Starting with the first line, output the data exactly through to the end.
________
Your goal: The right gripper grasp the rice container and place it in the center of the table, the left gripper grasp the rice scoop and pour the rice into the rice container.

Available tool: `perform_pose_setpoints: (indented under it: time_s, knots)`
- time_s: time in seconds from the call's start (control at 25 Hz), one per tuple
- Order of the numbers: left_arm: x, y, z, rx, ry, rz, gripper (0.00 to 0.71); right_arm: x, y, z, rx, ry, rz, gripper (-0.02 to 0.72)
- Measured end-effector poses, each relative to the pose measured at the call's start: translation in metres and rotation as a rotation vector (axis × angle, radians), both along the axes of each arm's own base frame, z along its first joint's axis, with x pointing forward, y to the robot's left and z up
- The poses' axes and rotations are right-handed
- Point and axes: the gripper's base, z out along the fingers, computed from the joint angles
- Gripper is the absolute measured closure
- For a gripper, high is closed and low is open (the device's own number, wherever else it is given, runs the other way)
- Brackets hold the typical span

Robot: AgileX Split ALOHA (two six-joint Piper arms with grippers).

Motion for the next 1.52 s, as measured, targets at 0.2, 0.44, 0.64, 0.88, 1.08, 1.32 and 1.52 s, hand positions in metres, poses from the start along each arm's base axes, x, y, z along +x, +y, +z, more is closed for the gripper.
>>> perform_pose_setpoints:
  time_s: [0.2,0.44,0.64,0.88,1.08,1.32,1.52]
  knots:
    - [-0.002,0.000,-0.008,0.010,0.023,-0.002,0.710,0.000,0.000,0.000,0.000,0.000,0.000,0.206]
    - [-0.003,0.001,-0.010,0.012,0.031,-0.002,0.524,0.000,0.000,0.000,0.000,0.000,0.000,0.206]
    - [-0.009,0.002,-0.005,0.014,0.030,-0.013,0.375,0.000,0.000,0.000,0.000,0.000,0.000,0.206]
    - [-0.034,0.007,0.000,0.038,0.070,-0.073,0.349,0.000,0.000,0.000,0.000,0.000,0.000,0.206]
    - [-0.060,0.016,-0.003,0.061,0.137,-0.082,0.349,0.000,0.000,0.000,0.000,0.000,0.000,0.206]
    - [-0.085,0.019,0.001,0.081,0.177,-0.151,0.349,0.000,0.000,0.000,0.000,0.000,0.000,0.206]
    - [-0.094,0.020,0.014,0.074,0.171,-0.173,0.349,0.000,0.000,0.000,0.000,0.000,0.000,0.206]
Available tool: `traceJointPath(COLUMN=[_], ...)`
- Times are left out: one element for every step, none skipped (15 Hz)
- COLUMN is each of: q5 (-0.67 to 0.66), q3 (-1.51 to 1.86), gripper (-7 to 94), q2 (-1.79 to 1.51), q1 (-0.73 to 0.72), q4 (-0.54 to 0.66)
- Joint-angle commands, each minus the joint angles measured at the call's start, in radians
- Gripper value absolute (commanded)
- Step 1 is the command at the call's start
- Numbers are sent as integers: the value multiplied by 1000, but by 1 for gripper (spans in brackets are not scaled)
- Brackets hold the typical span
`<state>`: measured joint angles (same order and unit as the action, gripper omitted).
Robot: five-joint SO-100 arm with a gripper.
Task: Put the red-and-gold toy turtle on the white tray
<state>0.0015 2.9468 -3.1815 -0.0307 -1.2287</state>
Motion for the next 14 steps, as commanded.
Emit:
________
# SOLVED PROBLEM:
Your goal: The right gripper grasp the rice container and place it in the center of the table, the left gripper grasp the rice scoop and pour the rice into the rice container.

Available tool: `perform_pose_setpoints: (indented under it: time_s, knots)`
- time_s: time in seconds from the call's start (control at 25 Hz), one per tuple
- Order of the numbers: left_arm: x, y, z, rx, ry, rz, gripper (0.00 to 0.71); right_arm: x, y, z, rx, ry, rz, gripper (-0.02 to 0.72)
- Measured end-effector poses, each relative to the pose measured at the call's start: translation in metres and rotation as a rotation vector (axis × angle, radians), both along the axes of each arm's own base frame, z along its first joint's axis, with x pointing forward, y to the robot's left and z up
- The poses' axes and rotations are right-handed
- Point and axes: the gripper's base, z out along the fingers, computed from the joint angles
- Gripper is the absolute measured closure
- For a gripper, high is closed and low is open (the device's own number, wherever else it is given, runs the other way)
- Brackets hold the typical span

Robot: AgileX Split ALOHA (two six-joint Piper arms with grippers).

Motion for the next 1.52 s, as measured, targets at 0.2, 0.44, 0.64, 0.88, 1.08, 1.32 and 1.52 s, hand positions in metres, poses from the start along each arm's base axes, x, y, z along +x, +y, +z, more is closed for the gripper.
>>> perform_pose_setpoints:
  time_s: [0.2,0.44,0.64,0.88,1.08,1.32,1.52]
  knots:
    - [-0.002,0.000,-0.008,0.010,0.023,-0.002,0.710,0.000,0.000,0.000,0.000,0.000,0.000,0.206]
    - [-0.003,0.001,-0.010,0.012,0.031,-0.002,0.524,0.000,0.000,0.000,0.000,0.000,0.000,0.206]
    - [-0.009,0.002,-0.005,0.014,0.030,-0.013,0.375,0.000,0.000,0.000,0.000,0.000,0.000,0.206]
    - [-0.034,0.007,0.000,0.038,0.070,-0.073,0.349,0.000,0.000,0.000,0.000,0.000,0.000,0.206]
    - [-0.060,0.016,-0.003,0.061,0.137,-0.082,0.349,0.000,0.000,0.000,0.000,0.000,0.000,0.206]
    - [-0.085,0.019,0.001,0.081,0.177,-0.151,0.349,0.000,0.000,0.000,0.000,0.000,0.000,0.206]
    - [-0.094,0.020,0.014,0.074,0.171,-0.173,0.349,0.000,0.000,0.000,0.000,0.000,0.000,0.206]
Available tool: `traceJointPath(COLUMN=[_], ...)`
- Times are left out: one element for every step, none skipped (15 Hz)
- COLUMN is each of: q5 (-0.67 to 0.66), q3 (-1.51 to 1.86), gripper (-7 to 94), q2 (-1.79 to 1.51), q1 (-0.73 to 0.72), q4 (-0.54 to 0.66)
- Joint-angle commands, each minus the joint angles measured at the call's start, in radians
- Gripper value absolute (commanded)
- Step 1 is the command at the call's start
- Numbers are sent as integers: the value multiplied by 1000, but by 1 for gripper (spans in brackets are not scaled)
- Brackets hold the typical span
`<state>`: measured joint angles (same order and unit as the action, gripper omitted).
Robot: five-joint SO-100 arm with a gripper.
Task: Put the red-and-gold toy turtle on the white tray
<state>0.0015 2.9468 -3.1815 -0.0307 -1.2287</state>
Motion for the next 14 steps, as commanded.
Emit:

Nothing else is needed, and the exercise is over.